Extract, without alteration, each line from the start of the listing to the line bearing "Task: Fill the".
----
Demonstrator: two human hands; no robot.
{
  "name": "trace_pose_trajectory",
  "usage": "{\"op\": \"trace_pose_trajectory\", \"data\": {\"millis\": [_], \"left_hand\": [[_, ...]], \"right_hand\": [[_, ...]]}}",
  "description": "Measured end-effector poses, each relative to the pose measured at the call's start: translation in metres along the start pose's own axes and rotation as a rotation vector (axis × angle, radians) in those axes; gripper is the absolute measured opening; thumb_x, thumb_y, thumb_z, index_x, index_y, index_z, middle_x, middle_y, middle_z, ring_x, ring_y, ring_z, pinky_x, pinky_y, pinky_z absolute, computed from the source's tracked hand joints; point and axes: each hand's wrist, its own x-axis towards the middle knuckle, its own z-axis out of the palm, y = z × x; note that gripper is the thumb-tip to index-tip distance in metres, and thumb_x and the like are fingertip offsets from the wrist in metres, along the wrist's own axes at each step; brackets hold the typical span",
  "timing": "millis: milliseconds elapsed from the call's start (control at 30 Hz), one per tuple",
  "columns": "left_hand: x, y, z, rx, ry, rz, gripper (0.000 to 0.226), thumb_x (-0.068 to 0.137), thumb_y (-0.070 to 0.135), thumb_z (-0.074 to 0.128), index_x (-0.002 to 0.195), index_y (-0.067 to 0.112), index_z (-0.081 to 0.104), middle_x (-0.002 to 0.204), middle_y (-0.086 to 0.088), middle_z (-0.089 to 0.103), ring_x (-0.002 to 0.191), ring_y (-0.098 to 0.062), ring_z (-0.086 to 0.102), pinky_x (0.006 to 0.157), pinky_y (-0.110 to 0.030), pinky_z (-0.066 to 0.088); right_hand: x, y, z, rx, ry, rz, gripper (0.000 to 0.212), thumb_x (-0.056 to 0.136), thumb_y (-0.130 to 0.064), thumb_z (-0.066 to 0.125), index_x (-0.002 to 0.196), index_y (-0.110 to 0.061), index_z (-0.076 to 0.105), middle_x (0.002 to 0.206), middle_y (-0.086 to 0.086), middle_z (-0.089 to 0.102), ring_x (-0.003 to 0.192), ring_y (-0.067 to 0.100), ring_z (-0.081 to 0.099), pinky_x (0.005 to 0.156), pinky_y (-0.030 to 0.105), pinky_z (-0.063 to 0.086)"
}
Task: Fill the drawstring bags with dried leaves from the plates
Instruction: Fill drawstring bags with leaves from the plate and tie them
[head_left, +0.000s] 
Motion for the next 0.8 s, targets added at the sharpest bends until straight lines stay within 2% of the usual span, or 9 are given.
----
# Task response
Demonstrator: two human hands; no robot.
{
  "name": "trace_pose_trajectory",
  "usage": "{\"op\": \"trace_pose_trajectory\", \"data\": {\"millis\": [_], \"left_hand\": [[_, ...]], \"right_hand\": [[_, ...]]}}",
  "description": "Measured end-effector poses, each relative to the pose measured at the call's start: translation in metres along the start pose's own axes and rotation as a rotation vector (axis × angle, radians) in those axes; gripper is the absolute measured opening; thumb_x, thumb_y, thumb_z, index_x, index_y, index_z, middle_x, middle_y, middle_z, ring_x, ring_y, ring_z, pinky_x, pinky_y, pinky_z absolute, computed from the source's tracked hand joints; point and axes: each hand's wrist, its own x-axis towards the middle knuckle, its own z-axis out of the palm, y = z × x; note that gripper is the thumb-tip to index-tip distance in metres, and thumb_x and the like are fingertip offsets from the wrist in metres, along the wrist's own axes at each step; brackets hold the typical span",
  "timing": "millis: milliseconds elapsed from the call's start (control at 30 Hz), one per tuple",
  "columns": "left_hand: x, y, z, rx, ry, rz, gripper (0.000 to 0.226), thumb_x (-0.068 to 0.137), thumb_y (-0.070 to 0.135), thumb_z (-0.074 to 0.128), index_x (-0.002 to 0.195), index_y (-0.067 to 0.112), index_z (-0.081 to 0.104), middle_x (-0.002 to 0.204), middle_y (-0.086 to 0.088), middle_z (-0.089 to 0.103), ring_x (-0.002 to 0.191), ring_y (-0.098 to 0.062), ring_z (-0.086 to 0.102), pinky_x (0.006 to 0.157), pinky_y (-0.110 to 0.030), pinky_z (-0.066 to 0.088); right_hand: x, y, z, rx, ry, rz, gripper (0.000 to 0.212), thumb_x (-0.056 to 0.136), thumb_y (-0.130 to 0.064), thumb_z (-0.066 to 0.125), index_x (-0.002 to 0.196), index_y (-0.110 to 0.061), index_z (-0.076 to 0.105), middle_x (0.002 to 0.206), middle_y (-0.086 to 0.086), middle_z (-0.089 to 0.102), ring_x (-0.003 to 0.192), ring_y (-0.067 to 0.100), ring_z (-0.081 to 0.099), pinky_x (0.005 to 0.156), pinky_y (-0.030 to 0.105), pinky_z (-0.063 to 0.086)"
}
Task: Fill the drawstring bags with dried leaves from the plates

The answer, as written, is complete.